* Description of the task
Leaving out every image, restate all the records word for word.

------ The input

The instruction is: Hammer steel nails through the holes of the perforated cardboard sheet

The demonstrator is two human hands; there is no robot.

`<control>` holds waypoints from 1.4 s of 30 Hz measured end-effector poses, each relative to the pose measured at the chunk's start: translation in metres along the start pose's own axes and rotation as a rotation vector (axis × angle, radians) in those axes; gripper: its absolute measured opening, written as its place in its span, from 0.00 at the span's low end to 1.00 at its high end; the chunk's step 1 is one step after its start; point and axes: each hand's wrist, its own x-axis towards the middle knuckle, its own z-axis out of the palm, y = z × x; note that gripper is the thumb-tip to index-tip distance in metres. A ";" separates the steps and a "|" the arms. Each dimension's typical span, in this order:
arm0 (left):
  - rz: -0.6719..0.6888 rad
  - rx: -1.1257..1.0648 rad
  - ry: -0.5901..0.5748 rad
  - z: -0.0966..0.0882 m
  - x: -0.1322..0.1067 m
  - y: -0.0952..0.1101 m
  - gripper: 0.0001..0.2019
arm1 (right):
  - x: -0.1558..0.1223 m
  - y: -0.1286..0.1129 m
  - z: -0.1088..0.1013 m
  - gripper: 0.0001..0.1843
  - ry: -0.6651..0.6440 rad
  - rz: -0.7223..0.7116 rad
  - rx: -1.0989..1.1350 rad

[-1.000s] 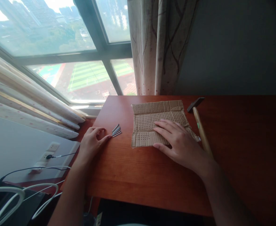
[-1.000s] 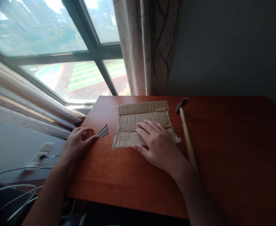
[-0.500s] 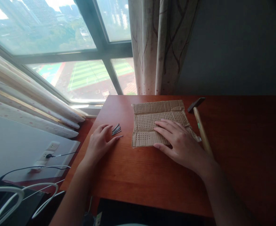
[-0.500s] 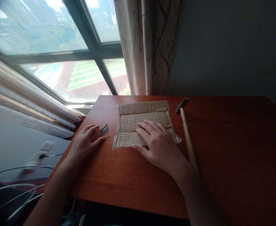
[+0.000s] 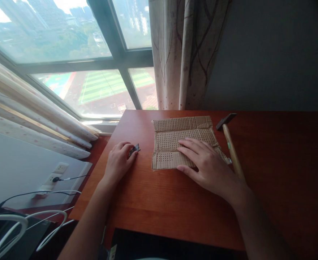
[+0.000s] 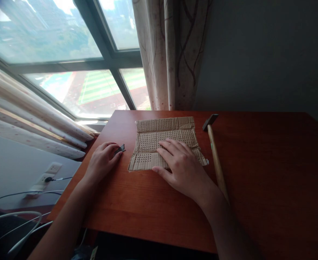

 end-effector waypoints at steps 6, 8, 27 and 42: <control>-0.002 -0.009 -0.004 -0.002 0.001 0.003 0.13 | 0.000 0.000 0.000 0.23 0.004 0.002 0.006; -0.005 -0.007 -0.002 -0.002 0.001 0.004 0.13 | 0.000 0.000 0.000 0.23 0.009 0.002 0.011; -0.027 -0.015 0.005 -0.002 -0.001 0.007 0.14 | 0.000 -0.001 -0.001 0.22 -0.001 0.009 0.005; 0.024 -0.125 0.141 -0.005 -0.004 0.016 0.15 | 0.000 0.000 0.001 0.23 0.004 0.011 0.031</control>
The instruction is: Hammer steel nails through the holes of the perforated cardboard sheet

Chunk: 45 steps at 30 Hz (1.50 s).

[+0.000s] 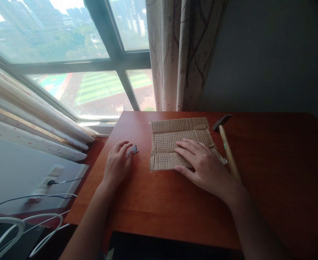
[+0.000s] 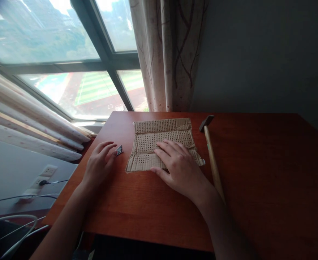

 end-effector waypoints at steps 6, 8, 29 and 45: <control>0.027 -0.267 0.100 -0.016 0.007 0.042 0.11 | 0.000 -0.001 -0.003 0.21 0.033 0.009 0.001; 0.015 -0.385 0.073 -0.017 0.012 0.056 0.10 | 0.000 0.003 -0.006 0.21 0.083 0.033 0.012; -0.201 -0.245 -0.010 -0.007 0.029 0.034 0.10 | -0.005 0.064 -0.004 0.26 0.389 0.674 0.148; -0.193 0.268 -0.120 -0.005 -0.011 0.017 0.12 | -0.027 0.120 0.004 0.25 0.268 0.866 -0.275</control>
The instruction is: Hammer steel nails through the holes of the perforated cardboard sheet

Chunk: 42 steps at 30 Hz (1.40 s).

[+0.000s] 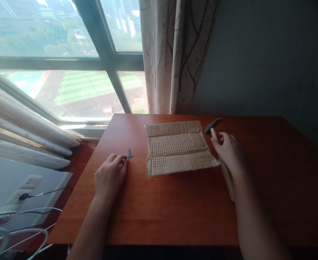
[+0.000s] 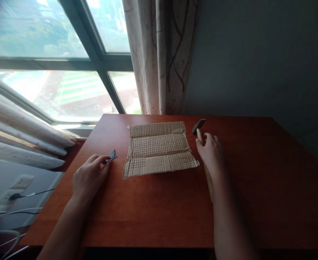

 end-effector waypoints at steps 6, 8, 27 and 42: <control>0.019 0.009 -0.019 0.003 0.000 0.001 0.13 | 0.002 0.004 0.010 0.19 -0.262 0.013 -0.108; 0.027 0.026 -0.033 0.003 0.000 0.003 0.14 | 0.003 0.005 0.012 0.18 -0.272 0.011 -0.116; 0.233 0.097 -0.250 -0.012 0.004 0.016 0.11 | -0.001 -0.010 -0.015 0.21 0.205 -0.146 0.324; 0.155 -1.086 0.073 -0.033 0.048 0.073 0.09 | -0.060 -0.100 -0.045 0.23 -0.182 -0.809 0.311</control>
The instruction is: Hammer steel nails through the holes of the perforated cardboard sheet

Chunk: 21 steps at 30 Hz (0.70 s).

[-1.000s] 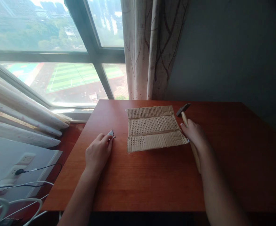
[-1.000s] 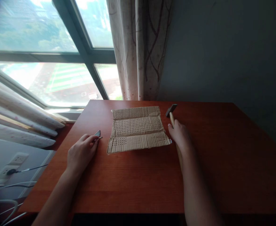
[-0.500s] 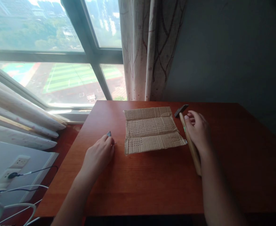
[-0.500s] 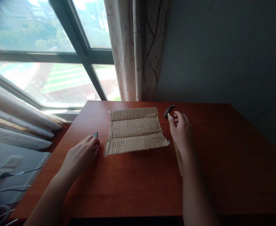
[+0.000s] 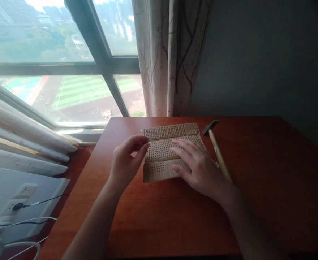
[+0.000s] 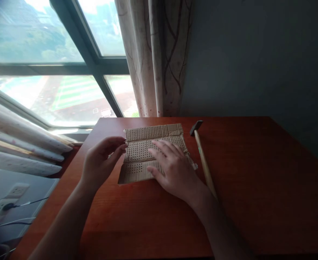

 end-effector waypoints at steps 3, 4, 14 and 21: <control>-0.029 -0.060 0.019 0.013 0.005 -0.008 0.09 | -0.001 -0.004 0.001 0.30 -0.144 -0.113 -0.028; -0.057 -0.089 0.045 0.015 0.005 -0.012 0.10 | -0.002 -0.004 0.002 0.29 -0.169 -0.137 -0.034; -0.106 -0.106 0.135 0.014 -0.001 -0.021 0.09 | -0.008 0.001 0.004 0.25 -0.127 -0.175 -0.006; -0.073 0.020 0.082 0.016 -0.006 -0.022 0.09 | -0.015 0.033 -0.008 0.20 0.249 0.304 -0.008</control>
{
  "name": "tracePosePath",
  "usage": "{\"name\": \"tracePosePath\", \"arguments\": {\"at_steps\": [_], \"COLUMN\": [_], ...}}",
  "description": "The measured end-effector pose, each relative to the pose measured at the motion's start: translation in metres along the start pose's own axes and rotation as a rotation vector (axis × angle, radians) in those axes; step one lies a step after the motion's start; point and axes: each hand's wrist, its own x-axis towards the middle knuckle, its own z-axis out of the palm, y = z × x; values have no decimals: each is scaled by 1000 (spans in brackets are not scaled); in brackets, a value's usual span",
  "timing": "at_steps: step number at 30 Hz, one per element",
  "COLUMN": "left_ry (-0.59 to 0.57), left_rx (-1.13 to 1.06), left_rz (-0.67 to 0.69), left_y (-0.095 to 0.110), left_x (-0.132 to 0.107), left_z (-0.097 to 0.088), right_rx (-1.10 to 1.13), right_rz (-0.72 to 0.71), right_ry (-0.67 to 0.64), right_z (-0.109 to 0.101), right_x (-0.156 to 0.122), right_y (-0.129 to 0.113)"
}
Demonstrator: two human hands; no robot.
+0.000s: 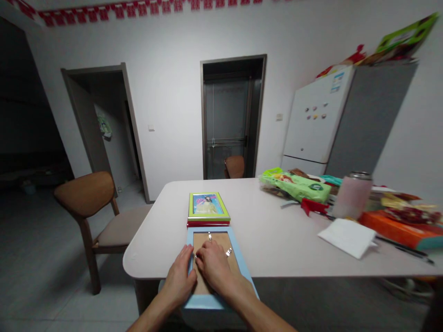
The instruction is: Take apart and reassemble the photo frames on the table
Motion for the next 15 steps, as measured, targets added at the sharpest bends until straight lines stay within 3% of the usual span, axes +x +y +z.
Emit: {"name": "tracePosePath", "arguments": {"at_steps": [4,10,15], "left_ry": [8,-10,-16], "left_rx": [-42,-79,-83], "left_rz": [-31,-33,-46], "left_y": [0,1,0], "left_x": [-2,0,4], "left_z": [-1,-3,-1], "right_rx": [12,-71,-51], "right_rz": [41,276,343], "right_ry": [38,99,82], "right_z": [1,4,10], "right_x": [8,34,43], "right_y": [14,44,53]}}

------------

* Written answer
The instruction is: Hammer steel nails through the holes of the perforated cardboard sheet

The demonstrator is two human hands; there is no robot.

`<control>` holds waypoints from 1.4 s of 30 Hz measured end-effector poses, each relative to the pose measured at the chunk's start: translation in metres along the start pose's own axes and rotation as a rotation vector (axis × angle, radians) in those axes; gripper: its absolute measured opening, written as its place in its span, from 0.00 at the span's low end to 1.00 at its high end; the chunk's step 1 is one step after its start; point and axes: each hand's wrist, its own x-axis towards the middle knuckle, its own z-axis out of the palm, y = z × x; note that gripper is the thumb-tip to index-tip distance in metres. A ";" separates the steps and a "|" the arms. Each dimension's typical span, in this order:
arm0 (left):
  - rz: -0.6719..0.6888 rad
  - rx: -1.1257..1.0648 rad
  - ry: -0.5901..0.5748 rad
  - z: -0.0966..0.0882 m
  - x: -0.1322..0.1067 m
  - y: -0.0952..0.1101 m
  - gripper: 0.0001..0.2019
arm1 (right):
  - x: -0.1558..0.1223 m
  - y: -0.1286..0.1129 m
  - z: -0.1088..0.1013 m
  - gripper: 0.0001..0.1843
  - ry: -0.6651..0.6440 rad
  - rz: -0.7223..0.7116 rad
  - rx: -1.0989..1.1350 rad

[-1.000s] 
[-1.000s] 
[-0.500s] 
[-0.500s] 
[+0.000s] 
[+0.000s] 

 end-effector waypoints at steps 6, 8, 27 and 42: <control>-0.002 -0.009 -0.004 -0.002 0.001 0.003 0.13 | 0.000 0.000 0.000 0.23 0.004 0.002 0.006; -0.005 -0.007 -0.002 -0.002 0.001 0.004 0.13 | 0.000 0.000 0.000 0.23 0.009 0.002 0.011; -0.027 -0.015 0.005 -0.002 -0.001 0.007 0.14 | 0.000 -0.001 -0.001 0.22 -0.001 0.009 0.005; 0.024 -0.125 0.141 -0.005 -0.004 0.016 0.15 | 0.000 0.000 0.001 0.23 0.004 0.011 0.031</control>
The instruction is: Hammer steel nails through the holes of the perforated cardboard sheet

Chunk: 45 steps at 30 Hz (1.50 s).

[+0.000s] 
[+0.000s] 

 end-effector waypoints at steps 6, 8, 29 and 45: <control>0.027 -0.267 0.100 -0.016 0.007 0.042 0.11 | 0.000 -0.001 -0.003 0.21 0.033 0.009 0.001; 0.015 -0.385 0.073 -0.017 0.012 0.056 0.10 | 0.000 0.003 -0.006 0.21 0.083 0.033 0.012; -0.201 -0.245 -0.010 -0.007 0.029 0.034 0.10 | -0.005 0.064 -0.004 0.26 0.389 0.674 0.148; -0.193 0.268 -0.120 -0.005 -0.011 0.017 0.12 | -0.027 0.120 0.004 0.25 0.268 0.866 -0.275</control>
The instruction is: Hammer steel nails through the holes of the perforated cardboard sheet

Chunk: 42 steps at 30 Hz (1.40 s).

[+0.000s] 
[+0.000s] 

 end-effector waypoints at steps 6, 8, 27 and 42: <control>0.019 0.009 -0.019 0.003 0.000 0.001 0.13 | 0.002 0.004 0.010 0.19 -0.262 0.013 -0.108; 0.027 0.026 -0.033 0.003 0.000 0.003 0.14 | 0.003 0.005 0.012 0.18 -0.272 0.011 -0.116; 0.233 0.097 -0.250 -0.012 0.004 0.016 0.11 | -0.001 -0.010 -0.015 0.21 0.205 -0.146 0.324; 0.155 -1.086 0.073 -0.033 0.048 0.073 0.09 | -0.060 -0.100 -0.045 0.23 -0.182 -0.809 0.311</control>
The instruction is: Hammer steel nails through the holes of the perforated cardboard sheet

Chunk: 21 steps at 30 Hz (0.70 s).

[-1.000s] 
[-1.000s] 
[-0.500s] 
[-0.500s] 
[+0.000s] 
[+0.000s] 

 end-effector waypoints at steps 3, 4, 14 and 21: <control>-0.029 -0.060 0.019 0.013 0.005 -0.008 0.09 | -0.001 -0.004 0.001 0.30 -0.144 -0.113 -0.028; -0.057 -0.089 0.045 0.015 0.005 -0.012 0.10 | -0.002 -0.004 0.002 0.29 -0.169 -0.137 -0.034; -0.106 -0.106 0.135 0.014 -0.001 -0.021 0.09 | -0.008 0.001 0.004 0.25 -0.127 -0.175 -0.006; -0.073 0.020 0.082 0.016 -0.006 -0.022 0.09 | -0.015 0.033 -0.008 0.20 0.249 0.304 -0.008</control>
{
  "name": "tracePosePath",
  "usage": "{\"name\": \"tracePosePath\", \"arguments\": {\"at_steps\": [_], \"COLUMN\": [_], ...}}",
  "description": "The measured end-effector pose, each relative to the pose measured at the motion's start: translation in metres along the start pose's own axes and rotation as a rotation vector (axis × angle, radians) in those axes; step one lies a step after the motion's start; point and axes: each hand's wrist, its own x-axis towards the middle knuckle, its own z-axis out of the palm, y = z × x; values have no decimals: each is scaled by 1000 (spans in brackets are not scaled); in brackets, a value's usual span",
  "timing": "at_steps: step number at 30 Hz, one per element",
  "COLUMN": "left_ry (-0.59 to 0.57), left_rx (-1.13 to 1.06), left_rz (-0.67 to 0.69), left_y (-0.095 to 0.110), left_x (-0.132 to 0.107), left_z (-0.097 to 0.088), right_rx (-1.10 to 1.13), right_rz (-0.72 to 0.71), right_ry (-0.67 to 0.64), right_z (-0.109 to 0.101), right_x (-0.156 to 0.122), right_y (-0.129 to 0.113)"
}
Demonstrator: two human hands; no robot.
+0.000s: 
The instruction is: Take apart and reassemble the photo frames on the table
Motion for the next 15 steps, as measured, targets added at the sharpest bends until straight lines stay within 3% of the usual span, axes +x +y +z.
Emit: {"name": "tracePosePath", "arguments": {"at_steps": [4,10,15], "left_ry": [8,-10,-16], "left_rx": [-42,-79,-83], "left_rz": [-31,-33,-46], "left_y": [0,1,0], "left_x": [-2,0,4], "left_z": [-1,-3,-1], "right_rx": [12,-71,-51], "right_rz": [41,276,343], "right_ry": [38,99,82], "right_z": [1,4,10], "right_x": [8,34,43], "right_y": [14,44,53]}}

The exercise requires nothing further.